Lou Reed's last concert with Velvet Underground

Lou Reed’s last concert with Velvet Underground

At the beginning of 1970, Lou Reed he already had a foot outside the Velvet Underground. At his devolving, it must be said that the band had been dissolving a piece by piece for several years. The manufacturer/manager Andy Warhol It was fired by Reed after a single album together, their 1967 debut, “The Velvet Underground & Nico” (Read the review here). In turn, Nico He left the band, followed by the co-founder John Cale In 1968, after participating in the construction of the band’s second album, “White Light/White Heat”. In 1970, the band’s main members were Reed, the guitarist Sterling Morrisonthe drummer Moe Tucker and the bass player/multi -instrumentalist Doug Yule.

This went well for the band’s third album, “Loaded”the tucker did not contribute much: it was on maternity, and let its parts be recorded by Session Man. Morrison was also busy, divided between the study and completion of university studies in New York. But Reed was already tired before the album release in November 1970. The final mixing was in fact completed without him.

In 2004 speaking with Classic Rock he explained: “The drop that made the vase overflows much earlier. It was only a terrible thing with the manager. When the manager feels more important than the artist, or he is in competition with the artist. It is always a bad situation. You know, the manager has an apartment and the artist sleeps on the floor near the fireplace like a shepherd dog.”

The reference was a Steve Sesnickwho according to Reed had created “a fracture” to himself and Yule during the realization of “Loaded”. Nonetheless, the band’s record label was enthusiastic about the new album: they thought that “Sweet Jane” He had a good potential to be a radio success, Reed was not interested in this thing. “I was not suitable for that place. I didn’t want to be part of a national successful pop group with a sequel.”

The situation reached the culmination in August 1970. After about two months of residence at the Max’s Kansas City in New York, Reed played his last concert with the
Velvet Underground
on August 23. Ironically, the concert was recorded on a tape by a friend of Warhol named
Brigid Polk
and transformed into a 1972 album entitled
“Live at Max’s Kansas City”
. Lou returned to his parents’ house in Long Island, found work as a dictilographer in his father’s company and began writing poems instead of songs.

At the US magazine Rolling Stone in 1989 confided: “When I left Velvet underground, I brought the suitcases. I had enough. So I did the typery for two years. My mother when I was at high school always said to me: ‘You should learn the dictitimate.

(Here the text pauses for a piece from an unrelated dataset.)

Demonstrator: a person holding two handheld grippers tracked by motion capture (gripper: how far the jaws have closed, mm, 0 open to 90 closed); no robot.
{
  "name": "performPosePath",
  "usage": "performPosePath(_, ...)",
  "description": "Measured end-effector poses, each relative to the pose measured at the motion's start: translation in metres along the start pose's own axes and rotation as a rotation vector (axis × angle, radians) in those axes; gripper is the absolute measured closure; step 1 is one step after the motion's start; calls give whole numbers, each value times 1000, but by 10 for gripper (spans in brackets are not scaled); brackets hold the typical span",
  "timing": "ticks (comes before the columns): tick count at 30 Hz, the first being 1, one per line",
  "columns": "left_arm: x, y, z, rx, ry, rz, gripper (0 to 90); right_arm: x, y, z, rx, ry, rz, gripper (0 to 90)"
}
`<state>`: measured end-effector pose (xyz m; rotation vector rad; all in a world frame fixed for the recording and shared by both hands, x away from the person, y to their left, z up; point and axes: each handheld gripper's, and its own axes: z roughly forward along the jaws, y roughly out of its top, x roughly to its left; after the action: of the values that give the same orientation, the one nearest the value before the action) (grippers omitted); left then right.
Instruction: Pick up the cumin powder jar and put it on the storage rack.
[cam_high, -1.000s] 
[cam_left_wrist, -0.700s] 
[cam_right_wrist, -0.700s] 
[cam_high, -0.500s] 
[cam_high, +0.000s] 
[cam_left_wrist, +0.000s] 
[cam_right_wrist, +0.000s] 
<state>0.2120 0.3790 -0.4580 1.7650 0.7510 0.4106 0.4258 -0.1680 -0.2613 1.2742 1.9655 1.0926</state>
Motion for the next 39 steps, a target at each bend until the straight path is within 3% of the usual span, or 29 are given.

He gives you a reference point’. He was right.”

In an interview from 2013
Lou Reed
He said: “They said that I would never write anything good like ‘Heroin’. Then they said that if I had left the Velvet underground, I would never have been good as I had been to the Velvet underground.” Of course, Reed showed that they were wrong, in particular with
“Transformer”
(
Read the review here
) of 1972, an album of great influence in the world of glam rock. Reed would return to the
Velvet Underground
With Tucker, Cale and Morrison in the early 90s for a tour that eventually ended with another break.

After his last performance with the
Velvet Underground
In 1970, Reed thought about his future in music. He said to Rolling Stone, “Did I want to do it alone? I wanted to have a band? I just wanted to write songs, without even getting on stage? I am the last person in the world that I would ever have thought to get on a stage. Some really like to be in the spotlight. I don’t. What I like is the song and interpret it.